Der Themenschwerpunkt ist eine Hommage an den Namensgeber unserer Zeitschrift, an Alexander von Humboldt und seine legendäre Südamerikareise, mit der „alles" begann. Viel hat sich seitdem getan. Ihn, den Reisenden par excellence, beschreibt Ottmar Ette als einen Nomaden, dessen Denken und Wissenschaftsstil durch eine ständige Bewegung geprägt war, was seinen Ansatz so modern macht. Die Künstler in seinem Gefolge hatten die Aufgabe, das Unbekannte bis ins Detail hinein zu dokumentieren, bis die Fotografie diese Aufgabe zunehmend übernahm. Christoph Otterbeck beschreibt die Befreiung der Reisemalerei aus dem Korsett des Dokumentierungszwangs und in ihrer Entwicklung hin zur Visualisierung eher flüchtiger Eindrücke oder Stimmungen. Auch die künstlerische Reisefotografie eines Axel Hütte oder Andreas Gursky setzt in einer Zeit des Massentourismus, wo alles schon bekannt und abgeknipst ist, der Bestandsaufnahme einstiger exotischer Anmutung einen anderen Blick entgegen.

“A vida é uma viagem experimental, feita involuntariamente”, wie Fernando Pessoa in seinem Buch der Unruhe es auf den Punkt gebracht hat. Der unfreiwilligen Reise der Vertriebenen aber auch dem freiwilligen Aufbruch in ein besseres Leben widmet Laura Restrepo ihren Essay. „Weil die Menschheit auf einem Planeten unterwegs ist, auf dem alles unentwegt fließt und die Sesshaftigkeit eine Illusion ist.” Und während wir flussaufwärts nach dem Ursprünglichen, ja vielleicht Unbeweglichen suchen, sind die Objekte ethnologischen Forschungseifers – wie Óscar Calavia in Hinblick auf die Amazonasindianer festhält – oft schon in entgegengesetzter Bewegung unterwegs in die nächste Stadt.

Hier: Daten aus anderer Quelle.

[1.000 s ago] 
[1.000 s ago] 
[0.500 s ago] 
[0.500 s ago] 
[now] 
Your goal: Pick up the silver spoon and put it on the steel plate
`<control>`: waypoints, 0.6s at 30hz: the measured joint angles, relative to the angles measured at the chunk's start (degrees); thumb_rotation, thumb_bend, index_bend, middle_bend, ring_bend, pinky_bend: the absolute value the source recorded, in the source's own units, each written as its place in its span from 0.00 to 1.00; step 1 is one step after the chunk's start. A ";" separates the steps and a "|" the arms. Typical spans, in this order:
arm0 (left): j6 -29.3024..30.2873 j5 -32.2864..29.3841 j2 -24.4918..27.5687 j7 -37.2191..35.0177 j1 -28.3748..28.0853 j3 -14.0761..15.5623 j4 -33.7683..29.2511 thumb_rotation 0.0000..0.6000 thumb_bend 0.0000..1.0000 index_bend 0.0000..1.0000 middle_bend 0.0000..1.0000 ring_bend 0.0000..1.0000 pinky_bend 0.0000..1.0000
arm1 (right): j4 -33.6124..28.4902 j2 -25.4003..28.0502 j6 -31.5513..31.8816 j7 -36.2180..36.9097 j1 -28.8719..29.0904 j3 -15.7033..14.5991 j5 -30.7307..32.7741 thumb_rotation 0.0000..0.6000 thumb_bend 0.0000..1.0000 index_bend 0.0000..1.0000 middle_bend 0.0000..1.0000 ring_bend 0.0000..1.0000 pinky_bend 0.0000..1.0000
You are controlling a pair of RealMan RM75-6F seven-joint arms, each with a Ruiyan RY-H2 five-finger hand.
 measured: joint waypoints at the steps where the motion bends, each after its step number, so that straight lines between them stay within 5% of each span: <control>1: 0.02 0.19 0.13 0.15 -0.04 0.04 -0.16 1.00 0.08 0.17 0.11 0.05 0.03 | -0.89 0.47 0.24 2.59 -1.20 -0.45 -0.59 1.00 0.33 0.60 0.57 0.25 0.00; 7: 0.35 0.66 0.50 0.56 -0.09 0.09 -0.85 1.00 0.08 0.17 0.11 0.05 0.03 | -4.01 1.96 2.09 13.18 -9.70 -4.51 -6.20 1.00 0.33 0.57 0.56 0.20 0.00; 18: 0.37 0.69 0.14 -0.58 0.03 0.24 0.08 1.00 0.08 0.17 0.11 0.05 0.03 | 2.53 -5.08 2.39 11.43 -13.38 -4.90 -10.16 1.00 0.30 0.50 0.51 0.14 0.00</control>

Reise, diese große Metapher, umfasst noch viel mehr: den inneren Aufbruch, die Jenseitsreise und die Passagen in andere Welten, Traumwelten und paradiesische Sehnsuchtsorte. Das Schreiben selbst, ebenso wie die künstlerische Tätigkeit, ist ständige Bewegung und Unterwegs-Sein zwischen den Welten, zuweilen auch mit der Absicht verbunden, zu heilen. Joseph Beuys etwa sah Kunst als das Medium schlechthin an, gesellschaftliche Heilungsprozesse in Gang zu setzen, wie Natalie Göltenboth den Weg des Künstler-„Schamanen“ beschreibt. Reise also auch als Bild für Auf-Brüche, Versenkungen, Grenzüberschreitungen, Begegnungen und Transformationen ... für Passagen jeder Art.

Das aktuelle „Deutschlandjahr in Brasilien“ und Brasilien als diesjähriges Gastland auf der Frankfurter Buchmesse waren für uns Anlass, im Rahmen der „Passagen“ die brasilianische Literatur in ihrem spezifischen Modus des Unterwegs-Seins besonders in den Blick zu nehmen.

Begeben wir uns also gemeinsam auf die Reise in eine Zukunft, die immer wieder Überraschungen bereithält.

Wir verabschieden uns und danken allen Autoren, Künstlern, Fotografen, unserem Übersetzerteam und unseren Lektorinnen, die die Zeitschrift über viele Jahre begleitet und mitgeprägt haben.
Ulrike Prinz
(1961, München) ist Ethnologin mit Schwerpunkt Kunstethnologie und Mythologie, Redakteurin und Autorin. Von 2001 bis 2004 lehrte sie an der Ludwig-Maximilians-Universität München lateinamerikanische Themen. Von 2004 bis 2006 war sie Referentin am Goethe-Institut München und ist seit Oktober 2007 verantwortliche Redakteurin der Zeitschrift HUMBOLDT.

Isabel Rith-Magni
(Stuttgart) ist Kunsthistorikerin mit Schwerpunkt auf der modernen und zeitgenössischen Kunst Europas und Lateinamerikas. Seit 1993 ist sie verantwortliche Redakteurin der Zeitschrift HUMBOLDT und seit 2004 als Dozentin am Institut für Translation und Mehrsprachige Kommunikation der Fachhochschule Köln sowie seit 2012 an der Alanus Hochschule für Kunst und Gesellschaft tätig.